## WHAT IS BEING ASKED
Exactly as written, give back every record below.

───── THE DATA

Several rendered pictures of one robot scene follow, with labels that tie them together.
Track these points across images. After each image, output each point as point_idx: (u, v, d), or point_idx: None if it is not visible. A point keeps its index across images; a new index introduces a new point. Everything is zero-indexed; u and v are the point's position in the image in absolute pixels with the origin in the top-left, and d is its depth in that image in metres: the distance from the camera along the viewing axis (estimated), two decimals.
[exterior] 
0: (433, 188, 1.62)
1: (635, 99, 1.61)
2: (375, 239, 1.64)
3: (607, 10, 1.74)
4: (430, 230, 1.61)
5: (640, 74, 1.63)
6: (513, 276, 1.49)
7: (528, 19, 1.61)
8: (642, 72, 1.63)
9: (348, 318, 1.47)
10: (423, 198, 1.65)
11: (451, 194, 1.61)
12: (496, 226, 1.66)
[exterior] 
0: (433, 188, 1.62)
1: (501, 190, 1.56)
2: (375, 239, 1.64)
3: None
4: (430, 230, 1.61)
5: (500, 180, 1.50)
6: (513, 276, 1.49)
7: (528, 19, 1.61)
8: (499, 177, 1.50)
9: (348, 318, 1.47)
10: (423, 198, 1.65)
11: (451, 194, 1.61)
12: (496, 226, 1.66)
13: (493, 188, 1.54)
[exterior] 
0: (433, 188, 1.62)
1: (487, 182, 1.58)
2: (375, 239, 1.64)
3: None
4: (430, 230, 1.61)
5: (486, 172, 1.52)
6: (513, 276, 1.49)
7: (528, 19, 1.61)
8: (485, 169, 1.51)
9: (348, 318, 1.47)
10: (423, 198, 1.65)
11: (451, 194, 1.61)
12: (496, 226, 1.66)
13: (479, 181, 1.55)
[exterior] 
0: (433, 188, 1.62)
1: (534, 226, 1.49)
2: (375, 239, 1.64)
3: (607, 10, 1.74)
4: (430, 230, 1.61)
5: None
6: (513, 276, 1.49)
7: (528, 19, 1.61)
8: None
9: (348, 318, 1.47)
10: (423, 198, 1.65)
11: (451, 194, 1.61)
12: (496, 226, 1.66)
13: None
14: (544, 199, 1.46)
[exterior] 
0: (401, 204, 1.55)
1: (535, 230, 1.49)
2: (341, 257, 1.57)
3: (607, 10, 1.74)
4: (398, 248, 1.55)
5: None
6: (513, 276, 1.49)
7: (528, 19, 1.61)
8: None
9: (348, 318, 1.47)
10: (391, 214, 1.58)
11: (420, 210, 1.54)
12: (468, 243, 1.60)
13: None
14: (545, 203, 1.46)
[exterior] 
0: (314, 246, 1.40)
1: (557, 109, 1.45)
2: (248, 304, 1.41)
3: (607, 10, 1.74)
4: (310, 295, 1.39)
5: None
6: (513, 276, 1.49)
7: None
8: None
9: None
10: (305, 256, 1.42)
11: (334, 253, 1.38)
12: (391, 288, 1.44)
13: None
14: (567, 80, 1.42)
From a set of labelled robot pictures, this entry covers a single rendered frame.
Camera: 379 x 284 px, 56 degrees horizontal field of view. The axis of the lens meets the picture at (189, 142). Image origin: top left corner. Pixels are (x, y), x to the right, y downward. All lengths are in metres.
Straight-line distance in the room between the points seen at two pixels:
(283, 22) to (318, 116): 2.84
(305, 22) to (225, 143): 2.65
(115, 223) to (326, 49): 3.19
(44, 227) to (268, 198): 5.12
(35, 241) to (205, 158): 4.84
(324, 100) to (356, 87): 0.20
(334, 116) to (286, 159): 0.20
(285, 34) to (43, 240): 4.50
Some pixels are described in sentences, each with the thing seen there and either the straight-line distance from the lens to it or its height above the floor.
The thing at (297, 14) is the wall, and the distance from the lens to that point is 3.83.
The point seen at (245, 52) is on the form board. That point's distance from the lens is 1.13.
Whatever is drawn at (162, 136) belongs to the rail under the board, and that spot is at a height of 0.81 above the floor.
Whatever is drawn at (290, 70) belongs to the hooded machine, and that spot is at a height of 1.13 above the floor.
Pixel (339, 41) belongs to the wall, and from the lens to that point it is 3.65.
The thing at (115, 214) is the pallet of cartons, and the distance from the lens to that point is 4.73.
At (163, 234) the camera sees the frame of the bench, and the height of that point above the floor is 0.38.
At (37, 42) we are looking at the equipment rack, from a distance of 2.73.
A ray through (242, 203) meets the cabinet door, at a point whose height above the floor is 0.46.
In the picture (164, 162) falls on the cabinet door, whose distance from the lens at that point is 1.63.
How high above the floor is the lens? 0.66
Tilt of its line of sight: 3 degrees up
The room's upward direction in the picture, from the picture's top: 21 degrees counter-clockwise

──────────

## ANSWER TO THIS EXERCISE
Several rendered pictures of one robot scene follow, with labels that tie them together.
Track these points across images. After each image, output each point as point_idx: (u, v, d), or point_idx: None if it is not visible. A point keeps its index across images; a new index introduces a new point. Everything is zero-indexed; u and v are the point's position in the image in absolute pixels with the origin in the top-left, and d is its depth in that image in metres: the distance from the camera along the viewing axis (estimated), two decimals.
[exterior] 
0: (433, 188, 1.62)
1: (635, 99, 1.61)
2: (375, 239, 1.64)
3: (607, 10, 1.74)
4: (430, 230, 1.61)
5: (640, 74, 1.63)
6: (513, 276, 1.49)
7: (528, 19, 1.61)
8: (642, 72, 1.63)
9: (348, 318, 1.47)
10: (423, 198, 1.65)
11: (451, 194, 1.61)
12: (496, 226, 1.66)
[exterior] 
0: (433, 188, 1.62)
1: (501, 190, 1.56)
2: (375, 239, 1.64)
3: None
4: (430, 230, 1.61)
5: (500, 180, 1.50)
6: (513, 276, 1.49)
7: (528, 19, 1.61)
8: (499, 177, 1.50)
9: (348, 318, 1.47)
10: (423, 198, 1.65)
11: (451, 194, 1.61)
12: (496, 226, 1.66)
13: (493, 188, 1.54)
[exterior] 
0: (433, 188, 1.62)
1: (487, 182, 1.58)
2: (375, 239, 1.64)
3: None
4: (430, 230, 1.61)
5: (486, 172, 1.52)
6: (513, 276, 1.49)
7: (528, 19, 1.61)
8: (485, 169, 1.51)
9: (348, 318, 1.47)
10: (423, 198, 1.65)
11: (451, 194, 1.61)
12: (496, 226, 1.66)
13: (479, 181, 1.55)
[exterior] 
0: (433, 188, 1.62)
1: (534, 226, 1.49)
2: (375, 239, 1.64)
3: (607, 10, 1.74)
4: (430, 230, 1.61)
5: None
6: (513, 276, 1.49)
7: (528, 19, 1.61)
8: None
9: (348, 318, 1.47)
10: (423, 198, 1.65)
11: (451, 194, 1.61)
12: (496, 226, 1.66)
13: None
14: (544, 199, 1.46)
[exterior] 
0: (401, 204, 1.55)
1: (535, 230, 1.49)
2: (341, 257, 1.57)
3: (607, 10, 1.74)
4: (398, 248, 1.55)
5: None
6: (513, 276, 1.49)
7: (528, 19, 1.61)
8: None
9: (348, 318, 1.47)
10: (391, 214, 1.58)
11: (420, 210, 1.54)
12: (468, 243, 1.60)
13: None
14: (545, 203, 1.46)
[exterior] 
0: (314, 246, 1.40)
1: (557, 109, 1.45)
2: (248, 304, 1.41)
3: (607, 10, 1.74)
4: (310, 295, 1.39)
5: None
6: (513, 276, 1.49)
7: None
8: None
9: None
10: (305, 256, 1.42)
11: (334, 253, 1.38)
12: (391, 288, 1.44)
13: None
14: (567, 80, 1.42)
From a set of labelled robot pictures, this entry covers a single rendered frame.
Camera: 379 x 284 px, 56 degrees horizontal field of view. The axis of the lens meets the picture at (189, 142). Image origin: top left corner. Pixels are (x, y), x to the right, y downward. All lengths are in metres.
Straight-line distance in the room between the points seen at two pixels:
(283, 22) to (318, 116): 2.84
(305, 22) to (225, 143): 2.65
(115, 223) to (326, 49): 3.19
(44, 227) to (268, 198): 5.12
(35, 241) to (205, 158): 4.84
(324, 100) to (356, 87): 0.20
(334, 116) to (286, 159): 0.20
(285, 34) to (43, 240): 4.50
Some pixels are described in sentences, each with the thing seen there and either the straight-line distance from the lens to it or its height above the floor.
The thing at (297, 14) is the wall, and the distance from the lens to that point is 3.83.
The point seen at (245, 52) is on the form board. That point's distance from the lens is 1.13.
Whatever is drawn at (162, 136) belongs to the rail under the board, and that spot is at a height of 0.81 above the floor.
Whatever is drawn at (290, 70) belongs to the hooded machine, and that spot is at a height of 1.13 above the floor.
Pixel (339, 41) belongs to the wall, and from the lens to that point it is 3.65.
The thing at (115, 214) is the pallet of cartons, and the distance from the lens to that point is 4.73.
At (163, 234) the camera sees the frame of the bench, and the height of that point above the floor is 0.38.
At (37, 42) we are looking at the equipment rack, from a distance of 2.73.
A ray through (242, 203) meets the cabinet door, at a point whose height above the floor is 0.46.
In the picture (164, 162) falls on the cabinet door, whose distance from the lens at that point is 1.63.
How high above the floor is the lens? 0.66
Tilt of its line of sight: 3 degrees up
The room's upward direction in the picture, from the picture's top: 21 degrees counter-clockwise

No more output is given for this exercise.